Problem requirements :: Where in the data below does the word "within" appear? Copy every line that has it.

[Items listed in a dataset]
/---
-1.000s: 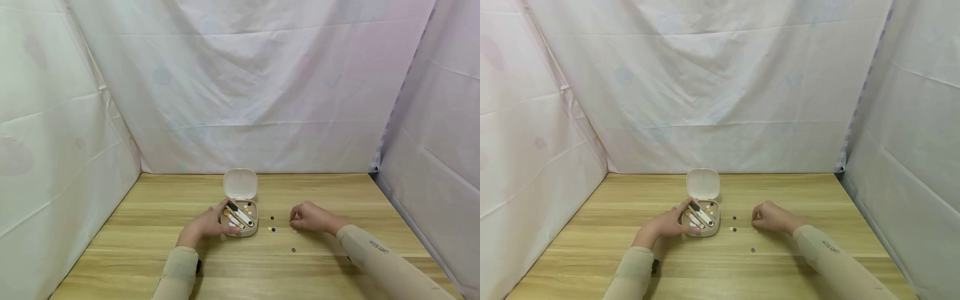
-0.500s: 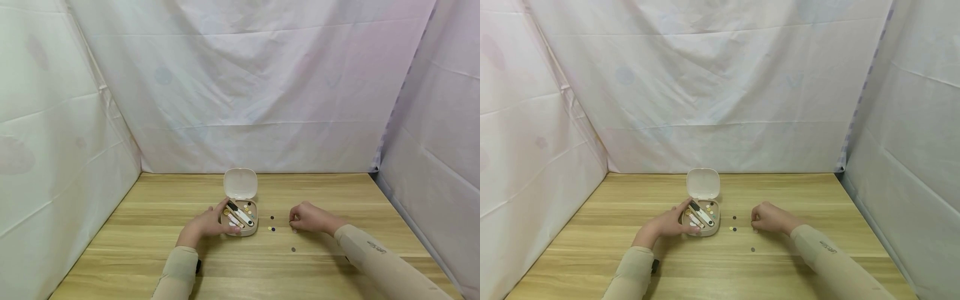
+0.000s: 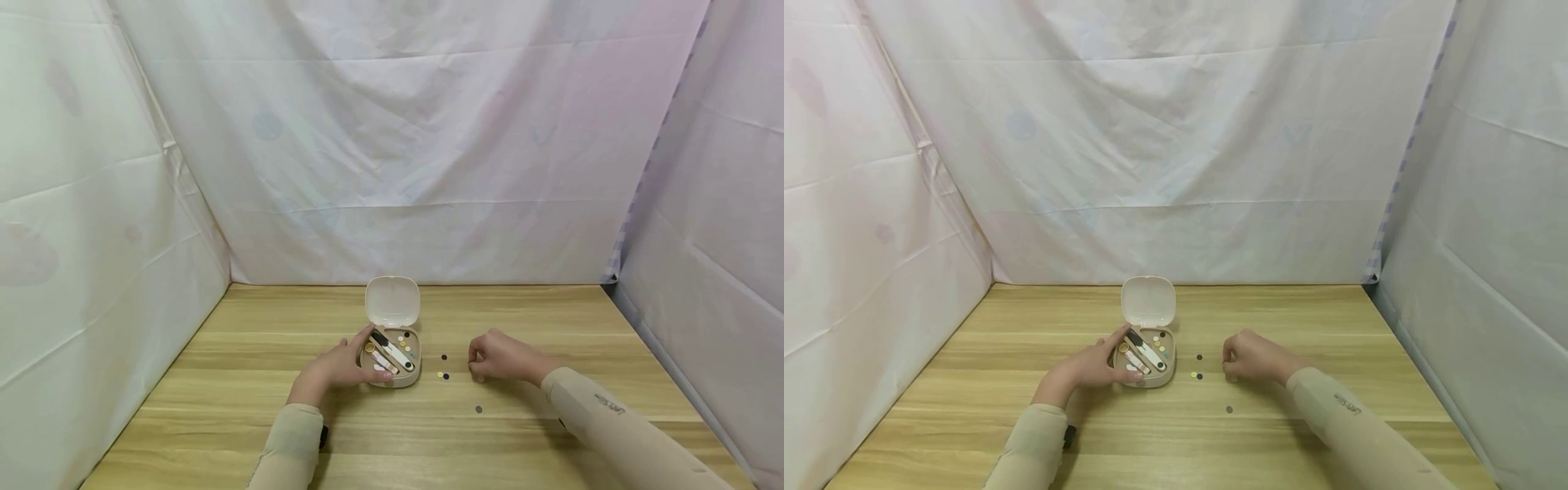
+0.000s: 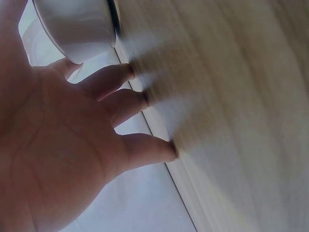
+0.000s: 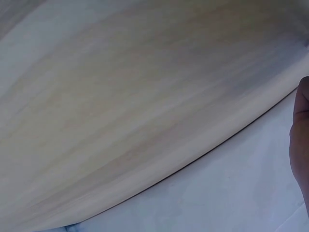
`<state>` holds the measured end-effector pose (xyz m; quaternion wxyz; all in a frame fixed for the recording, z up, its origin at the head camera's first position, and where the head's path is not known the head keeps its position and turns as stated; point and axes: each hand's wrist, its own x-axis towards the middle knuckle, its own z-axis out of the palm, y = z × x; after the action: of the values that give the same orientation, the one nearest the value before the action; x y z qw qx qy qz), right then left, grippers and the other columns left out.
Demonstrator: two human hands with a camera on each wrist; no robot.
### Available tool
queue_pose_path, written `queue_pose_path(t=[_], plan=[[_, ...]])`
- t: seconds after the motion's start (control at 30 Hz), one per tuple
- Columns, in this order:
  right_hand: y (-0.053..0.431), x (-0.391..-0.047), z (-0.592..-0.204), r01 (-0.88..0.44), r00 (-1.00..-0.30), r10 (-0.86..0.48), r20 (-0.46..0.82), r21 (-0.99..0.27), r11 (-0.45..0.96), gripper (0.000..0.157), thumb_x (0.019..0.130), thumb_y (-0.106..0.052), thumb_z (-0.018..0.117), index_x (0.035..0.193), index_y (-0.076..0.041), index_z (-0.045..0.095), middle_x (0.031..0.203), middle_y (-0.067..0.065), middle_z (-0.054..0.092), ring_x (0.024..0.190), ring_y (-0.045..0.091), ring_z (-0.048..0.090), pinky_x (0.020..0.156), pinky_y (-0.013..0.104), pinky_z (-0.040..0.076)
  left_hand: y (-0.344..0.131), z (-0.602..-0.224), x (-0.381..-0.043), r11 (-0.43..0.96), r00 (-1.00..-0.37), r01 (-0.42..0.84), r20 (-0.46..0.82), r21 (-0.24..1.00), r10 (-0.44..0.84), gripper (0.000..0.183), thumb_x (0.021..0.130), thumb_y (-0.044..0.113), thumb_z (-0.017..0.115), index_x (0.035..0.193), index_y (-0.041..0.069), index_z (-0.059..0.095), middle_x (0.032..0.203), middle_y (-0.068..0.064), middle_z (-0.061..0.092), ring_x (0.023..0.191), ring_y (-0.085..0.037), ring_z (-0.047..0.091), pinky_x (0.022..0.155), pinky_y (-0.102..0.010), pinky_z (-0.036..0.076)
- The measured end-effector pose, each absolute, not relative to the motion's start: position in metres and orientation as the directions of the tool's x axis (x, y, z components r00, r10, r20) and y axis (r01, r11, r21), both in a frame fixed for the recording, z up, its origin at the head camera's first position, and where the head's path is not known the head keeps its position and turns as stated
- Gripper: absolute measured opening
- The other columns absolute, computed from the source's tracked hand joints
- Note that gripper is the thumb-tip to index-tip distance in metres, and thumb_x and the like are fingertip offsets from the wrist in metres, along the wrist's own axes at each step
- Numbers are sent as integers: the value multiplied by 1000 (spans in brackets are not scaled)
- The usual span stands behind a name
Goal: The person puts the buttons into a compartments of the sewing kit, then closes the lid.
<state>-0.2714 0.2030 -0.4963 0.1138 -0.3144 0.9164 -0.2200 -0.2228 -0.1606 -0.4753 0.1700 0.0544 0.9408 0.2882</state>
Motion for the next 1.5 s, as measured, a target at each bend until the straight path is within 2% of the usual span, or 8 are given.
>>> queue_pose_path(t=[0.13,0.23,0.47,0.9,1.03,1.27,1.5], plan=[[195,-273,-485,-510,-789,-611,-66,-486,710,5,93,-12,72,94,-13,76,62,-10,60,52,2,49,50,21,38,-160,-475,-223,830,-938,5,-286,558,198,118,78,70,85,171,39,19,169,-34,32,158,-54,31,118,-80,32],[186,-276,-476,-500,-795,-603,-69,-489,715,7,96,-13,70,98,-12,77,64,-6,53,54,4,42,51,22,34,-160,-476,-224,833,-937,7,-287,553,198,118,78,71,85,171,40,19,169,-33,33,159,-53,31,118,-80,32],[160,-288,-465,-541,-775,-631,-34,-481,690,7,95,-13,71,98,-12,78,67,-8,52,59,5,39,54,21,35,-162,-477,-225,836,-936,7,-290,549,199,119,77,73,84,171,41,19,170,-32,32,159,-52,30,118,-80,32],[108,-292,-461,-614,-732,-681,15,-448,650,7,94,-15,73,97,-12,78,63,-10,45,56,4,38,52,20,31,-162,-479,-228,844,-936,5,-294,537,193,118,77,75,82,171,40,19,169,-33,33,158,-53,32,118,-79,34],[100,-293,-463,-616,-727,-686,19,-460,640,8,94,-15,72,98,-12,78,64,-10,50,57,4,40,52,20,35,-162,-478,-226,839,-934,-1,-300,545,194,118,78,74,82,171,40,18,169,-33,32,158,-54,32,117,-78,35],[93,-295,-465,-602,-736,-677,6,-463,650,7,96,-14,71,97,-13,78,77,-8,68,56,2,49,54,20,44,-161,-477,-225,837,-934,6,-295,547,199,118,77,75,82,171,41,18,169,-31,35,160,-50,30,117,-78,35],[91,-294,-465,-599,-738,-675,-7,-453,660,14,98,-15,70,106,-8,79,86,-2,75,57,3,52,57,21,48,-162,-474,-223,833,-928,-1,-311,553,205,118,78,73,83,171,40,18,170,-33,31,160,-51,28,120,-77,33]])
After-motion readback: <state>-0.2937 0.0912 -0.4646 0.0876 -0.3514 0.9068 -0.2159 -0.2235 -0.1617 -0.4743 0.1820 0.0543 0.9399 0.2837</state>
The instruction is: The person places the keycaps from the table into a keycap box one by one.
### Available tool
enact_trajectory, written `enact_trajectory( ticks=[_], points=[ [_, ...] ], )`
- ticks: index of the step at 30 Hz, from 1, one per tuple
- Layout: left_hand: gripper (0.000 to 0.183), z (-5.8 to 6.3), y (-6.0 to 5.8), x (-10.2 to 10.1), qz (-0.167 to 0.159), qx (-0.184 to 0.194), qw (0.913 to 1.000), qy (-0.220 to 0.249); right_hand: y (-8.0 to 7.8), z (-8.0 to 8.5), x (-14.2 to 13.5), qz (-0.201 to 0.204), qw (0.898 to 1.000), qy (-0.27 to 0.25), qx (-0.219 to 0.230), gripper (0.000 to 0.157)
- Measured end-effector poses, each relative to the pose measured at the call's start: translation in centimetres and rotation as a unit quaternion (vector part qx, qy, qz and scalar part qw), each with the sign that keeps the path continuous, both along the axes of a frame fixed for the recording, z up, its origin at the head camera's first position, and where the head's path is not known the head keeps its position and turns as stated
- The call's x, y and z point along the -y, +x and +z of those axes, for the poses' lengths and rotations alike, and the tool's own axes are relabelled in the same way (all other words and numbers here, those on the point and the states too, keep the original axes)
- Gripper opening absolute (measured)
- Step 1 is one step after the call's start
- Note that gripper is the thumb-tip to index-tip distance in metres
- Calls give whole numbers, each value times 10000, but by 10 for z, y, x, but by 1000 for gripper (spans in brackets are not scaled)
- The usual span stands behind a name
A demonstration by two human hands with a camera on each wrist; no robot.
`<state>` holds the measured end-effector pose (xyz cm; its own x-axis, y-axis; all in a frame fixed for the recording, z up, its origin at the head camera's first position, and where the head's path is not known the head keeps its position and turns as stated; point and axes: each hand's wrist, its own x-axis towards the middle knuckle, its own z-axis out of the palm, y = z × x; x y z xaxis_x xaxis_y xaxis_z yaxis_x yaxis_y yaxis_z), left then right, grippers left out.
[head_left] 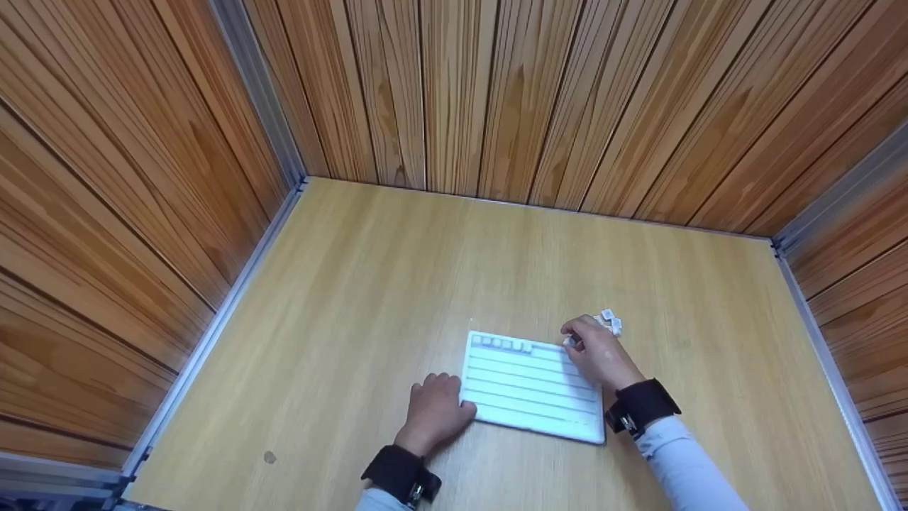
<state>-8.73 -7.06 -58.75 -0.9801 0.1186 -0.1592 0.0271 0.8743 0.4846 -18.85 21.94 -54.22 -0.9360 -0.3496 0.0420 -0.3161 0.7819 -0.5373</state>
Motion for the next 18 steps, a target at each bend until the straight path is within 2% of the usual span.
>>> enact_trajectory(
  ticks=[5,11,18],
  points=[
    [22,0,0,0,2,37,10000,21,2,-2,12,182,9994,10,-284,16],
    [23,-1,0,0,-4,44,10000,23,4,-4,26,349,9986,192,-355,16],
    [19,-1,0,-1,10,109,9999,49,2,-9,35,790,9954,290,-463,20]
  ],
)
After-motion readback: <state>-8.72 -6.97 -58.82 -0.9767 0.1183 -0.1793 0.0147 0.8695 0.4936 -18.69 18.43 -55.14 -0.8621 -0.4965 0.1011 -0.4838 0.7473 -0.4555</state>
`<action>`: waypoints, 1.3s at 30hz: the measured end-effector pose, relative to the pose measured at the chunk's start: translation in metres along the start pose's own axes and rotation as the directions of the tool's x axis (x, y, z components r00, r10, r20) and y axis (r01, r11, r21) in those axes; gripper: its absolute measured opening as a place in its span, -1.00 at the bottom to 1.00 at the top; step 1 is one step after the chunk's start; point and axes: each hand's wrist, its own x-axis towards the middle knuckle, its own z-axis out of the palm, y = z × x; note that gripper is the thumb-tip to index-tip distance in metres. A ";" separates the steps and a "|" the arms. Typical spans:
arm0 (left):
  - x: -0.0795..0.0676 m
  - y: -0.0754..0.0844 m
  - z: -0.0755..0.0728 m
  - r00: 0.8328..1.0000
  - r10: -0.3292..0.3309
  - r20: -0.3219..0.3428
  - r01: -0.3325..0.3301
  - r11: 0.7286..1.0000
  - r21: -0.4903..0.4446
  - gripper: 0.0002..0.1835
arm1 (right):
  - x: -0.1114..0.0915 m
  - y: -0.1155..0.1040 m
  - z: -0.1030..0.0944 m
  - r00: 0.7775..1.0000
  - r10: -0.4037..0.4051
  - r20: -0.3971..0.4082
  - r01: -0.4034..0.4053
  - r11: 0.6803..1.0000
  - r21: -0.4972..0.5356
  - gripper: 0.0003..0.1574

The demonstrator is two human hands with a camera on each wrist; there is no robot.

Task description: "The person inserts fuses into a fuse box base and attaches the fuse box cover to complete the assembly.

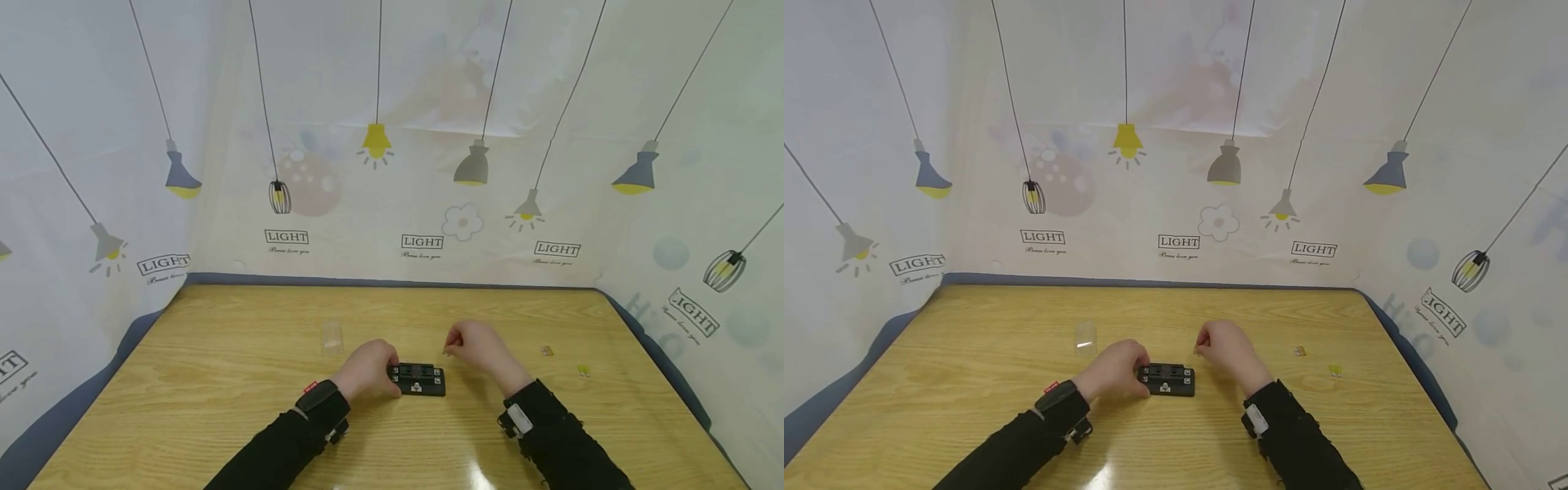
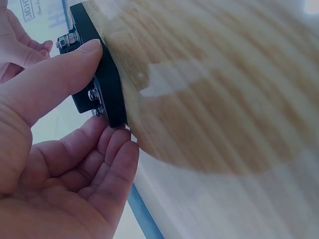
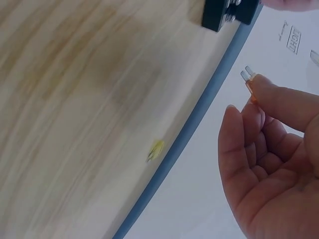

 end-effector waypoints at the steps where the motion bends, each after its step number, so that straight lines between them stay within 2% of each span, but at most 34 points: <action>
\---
Written response ::
Motion for the next 1.5 s, as measured, a target at each bend until the straight path is within 2% of the usual span, or 8 are given.
Motion for the next 18 steps, a target at each bend until the straight path is within 2% of the usual span.
 end-effector waypoints at the steps where the motion bends, each after its step number, so that straight lines between them stay within 2% of each span, but at most 34 points: <action>

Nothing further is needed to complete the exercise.